TASK GOAL —
Below is a listing; restate from it, character for character, the lines beginning at the line holding "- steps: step" and ending at the line holding "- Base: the", both included.

DATASET EXTRACT —
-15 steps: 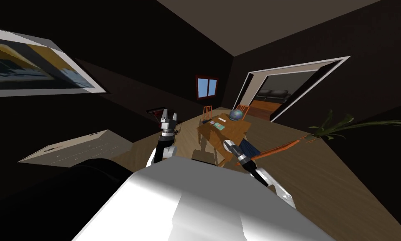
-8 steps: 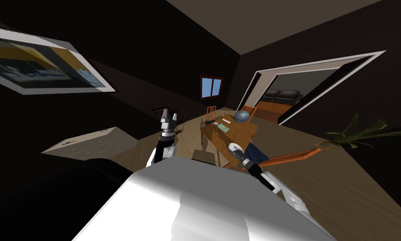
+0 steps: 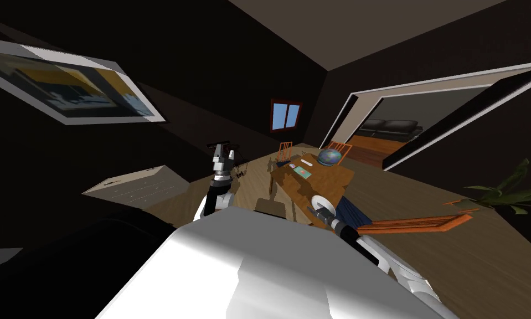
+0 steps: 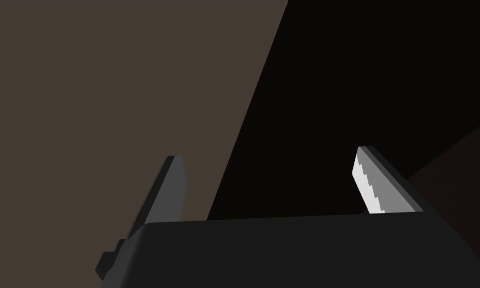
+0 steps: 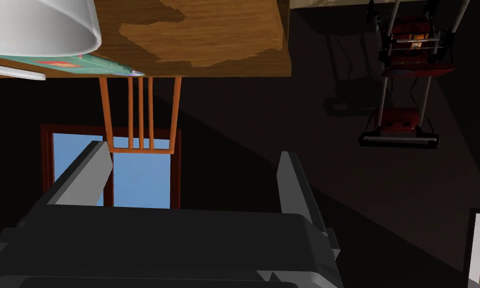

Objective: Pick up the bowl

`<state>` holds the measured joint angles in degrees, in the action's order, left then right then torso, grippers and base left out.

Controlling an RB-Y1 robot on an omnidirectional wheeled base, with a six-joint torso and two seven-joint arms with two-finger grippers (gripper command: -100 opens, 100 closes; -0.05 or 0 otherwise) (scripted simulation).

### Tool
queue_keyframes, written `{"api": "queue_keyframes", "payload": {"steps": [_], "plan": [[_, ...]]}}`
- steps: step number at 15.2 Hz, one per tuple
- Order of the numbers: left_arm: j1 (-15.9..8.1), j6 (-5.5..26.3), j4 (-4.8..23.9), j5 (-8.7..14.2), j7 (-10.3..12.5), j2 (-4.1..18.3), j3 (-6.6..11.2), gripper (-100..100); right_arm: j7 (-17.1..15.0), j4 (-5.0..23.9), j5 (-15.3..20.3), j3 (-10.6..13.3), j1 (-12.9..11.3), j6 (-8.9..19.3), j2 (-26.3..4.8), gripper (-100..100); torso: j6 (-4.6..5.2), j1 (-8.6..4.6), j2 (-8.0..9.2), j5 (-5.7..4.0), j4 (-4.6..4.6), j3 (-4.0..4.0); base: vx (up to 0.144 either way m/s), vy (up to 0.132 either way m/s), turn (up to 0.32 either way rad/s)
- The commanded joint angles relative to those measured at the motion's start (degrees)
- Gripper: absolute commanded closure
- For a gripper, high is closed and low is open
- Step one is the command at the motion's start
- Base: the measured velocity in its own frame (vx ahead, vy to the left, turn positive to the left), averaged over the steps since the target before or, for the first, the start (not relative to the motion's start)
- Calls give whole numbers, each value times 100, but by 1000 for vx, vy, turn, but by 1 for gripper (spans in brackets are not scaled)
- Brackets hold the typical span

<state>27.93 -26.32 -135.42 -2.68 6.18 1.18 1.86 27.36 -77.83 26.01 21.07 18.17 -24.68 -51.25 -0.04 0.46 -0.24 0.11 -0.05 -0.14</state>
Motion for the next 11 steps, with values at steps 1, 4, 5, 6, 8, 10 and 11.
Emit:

WRITTEN SOLUTION —
- steps: step number at 15.2 Hz, one per tuple
- Order of the numbers: left_arm: j1 (-15.9..8.1), j6 (-5.5..26.3), j4 (-4.8..23.9), j5 (-8.7..14.2), j7 (-10.3..12.5), j2 (-4.1..18.3), j3 (-6.6..11.2), gripper (-100..100); right_arm: j7 (-17.1..15.0), j4 (-5.0..23.9), j5 (-15.3..20.3), j3 (-10.6..13.3), j1 (-12.9..11.3), j6 (-8.9..19.3), j2 (-26.3..4.8), gripper (-100..100); torso: j6 (-4.6..5.2), j1 (-8.6..4.6), j2 (-8.0..9.2), j5 (-5.7..4.0), j4 (-4.6..4.6), j3 (-4.0..4.0); base: vx (up to 0.144 either way m/s), vy (up to 0.132 either way m/s), turn (up to 0.32 either way rad/s)
- The commanded joint angles relative to those measured at the motion's start (degrees)
- Gripper: absolute commanded closure
- For a gripper, high is closed and low is open
- Step one is the command at the motion's start
- Base: the measured velocity in its own frame (vx ahead, vy to the left, turn positive to the left), averaged over the steps since the target before or, for the first, the start (not relative to the motion's start)

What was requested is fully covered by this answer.